Aruba: Customers will be better off as a result of HP combination

While the competition is mulling ways to take customers away from WLAN vendor Aruba Networks as it gets combined with HP, Aruba is preparing its customers for what it calls better days ahead.

HP and Aruba announced on March 2 that HP will acquire Aruba in a transaction valued at $3 billion. During the ensuing days, Aruba held its Aruba Atmosphere 2015 event in Las Vegas, an annual North America shindig it hosts to promote training and the sharing of technical information with its customers and ecosystem partners.

"I think people left feeling very, very energized about what the future holds," said Greg Murphy, VP of Business Operations for Sunnyvale, Calif.-based Aruba, in an interview with FierceWirelessTech. "I think everybody is really understanding how powerful the benefits are going to be. They've got everything they love about Aruba, the way the company innovates, the 'customer first, customer last' culture. Those are the things that define Aruba, that define the Aruba brand, and we anticipate doing nothing but maintaining those."

Thirteen-year-old Aruba has earned a reputation for providing a best-in-breed mobility software and WLAN hardware. Its access points (APs) are based on the 802.11n and 802.11ac standards to deliver secure Wi-Fi client access to a variety of indoor and outdoor enterprise WLAN environments.

But competitors like Ruckus Wireless, Aerohive and Xirrus say the tie-up with HP raises a lot of question marks for customers and creates huge opportunities for their companies. Merging two companies is always complicated, and they question how Aruba will retain its culture as it gets mired in the details of a large-scale acquisition. Aruba has about 1,800 employees; HP has north of 300,000.

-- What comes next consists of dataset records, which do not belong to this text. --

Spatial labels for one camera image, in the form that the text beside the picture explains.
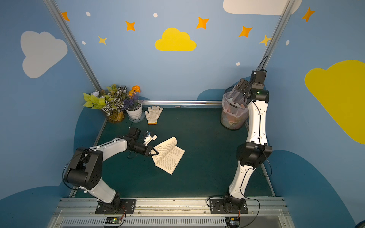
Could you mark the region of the dark blue book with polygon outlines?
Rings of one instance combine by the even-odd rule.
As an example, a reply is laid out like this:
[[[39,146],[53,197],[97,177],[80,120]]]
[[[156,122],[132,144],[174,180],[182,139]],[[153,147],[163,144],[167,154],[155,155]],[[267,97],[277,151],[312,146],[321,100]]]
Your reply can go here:
[[[158,152],[158,155],[152,156],[155,166],[172,175],[185,150],[177,146],[177,139],[175,137],[160,143],[154,149]]]

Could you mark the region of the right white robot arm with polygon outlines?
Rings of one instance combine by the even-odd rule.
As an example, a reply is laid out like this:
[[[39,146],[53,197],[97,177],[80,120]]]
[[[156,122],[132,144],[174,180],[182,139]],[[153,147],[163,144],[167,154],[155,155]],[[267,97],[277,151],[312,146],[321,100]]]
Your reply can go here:
[[[234,98],[247,100],[249,130],[246,142],[236,152],[238,168],[223,198],[223,209],[227,213],[248,213],[245,191],[252,174],[272,153],[266,136],[266,114],[269,92],[262,82],[241,79],[232,90]]]

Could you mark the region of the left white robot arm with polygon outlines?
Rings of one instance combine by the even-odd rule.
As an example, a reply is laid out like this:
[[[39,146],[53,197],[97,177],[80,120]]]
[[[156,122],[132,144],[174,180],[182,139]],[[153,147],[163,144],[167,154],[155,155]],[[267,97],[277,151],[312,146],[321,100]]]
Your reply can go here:
[[[65,165],[62,173],[64,184],[72,184],[97,199],[96,214],[133,214],[136,201],[121,200],[120,194],[102,179],[103,162],[125,151],[143,156],[157,156],[159,152],[148,144],[157,138],[155,133],[146,132],[138,142],[141,130],[129,128],[126,136],[115,138],[95,147],[80,147]]]

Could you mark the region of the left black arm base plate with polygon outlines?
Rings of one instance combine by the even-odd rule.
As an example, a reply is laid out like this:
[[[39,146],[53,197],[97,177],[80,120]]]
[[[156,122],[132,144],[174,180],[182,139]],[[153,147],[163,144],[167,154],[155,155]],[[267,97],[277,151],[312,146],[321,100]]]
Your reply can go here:
[[[115,202],[106,204],[99,202],[95,214],[113,215],[113,214],[134,214],[136,199],[119,199]]]

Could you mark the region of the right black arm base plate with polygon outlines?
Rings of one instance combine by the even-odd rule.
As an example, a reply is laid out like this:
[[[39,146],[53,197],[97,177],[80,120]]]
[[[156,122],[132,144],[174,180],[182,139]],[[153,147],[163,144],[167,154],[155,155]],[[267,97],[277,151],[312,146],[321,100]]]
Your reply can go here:
[[[212,198],[207,201],[211,214],[248,214],[248,206],[246,200],[234,199],[233,201],[221,198]]]

Not unexpectedly, Aruba sees its competitors as demonstrating a natural reaction when facing tougher competition from another larger player in the ecosystem. Cisco has held the lion's share of the WLAN market, with Aruba in second place, followed by Ruckus and HP, according to IDC. Another competitor, Motorola Solutions' Enterprise business, was acquired by Zebra Technologies for $3.45 billion in 2014.

As part of the HP transaction, which is expected to close by the end of October, the HP networking and switching portfolio will be combined with the Aruba wireless/mobility portfolio. The newly combined organization will be led by Aruba CEO Dominic Orr and Chief Technology and Strategy Officer Keerti Melkote, who will report to  Antonio Neri, who leads the HP Enterprise Group.

HP says that ultimately, with Aruba's leading wireless LAN technology and differentiated software solutions, coupled with HP's switching portfolio, HP Networking will boast market leadership in the $18 billion and growing campus networking market. "We will be an innovative, agile vendor ideally positioned to solve customers' toughest challenges in mobility, security and networking," Neri said in a blog post.

Aruba always has been a company with a very clear vision of open networking, open platforms and multi-vendor support, Murphy said, and "I would contrast that with some of our competitors who typically take a much more proprietary approach," whose strategy is based more on vendor lock-in, he said.

Considering what HP has done and how it has innovated in the networking area, "you see that they are very much philosophically aligned with that [open approach], so I think you're going to have post-transaction, some really clear choice in the market between organizations that believe in open standards innovation, open systems," and those that don't, Murphy said. "Some of our competitors, I think, will find that very threatening to their business model."

Besides boosting its resources at home, the combination, with HP's reach and scale, will give Aruba the ability to better serve the needs of multinationals and corporations that need support in offices throughout the world, he said.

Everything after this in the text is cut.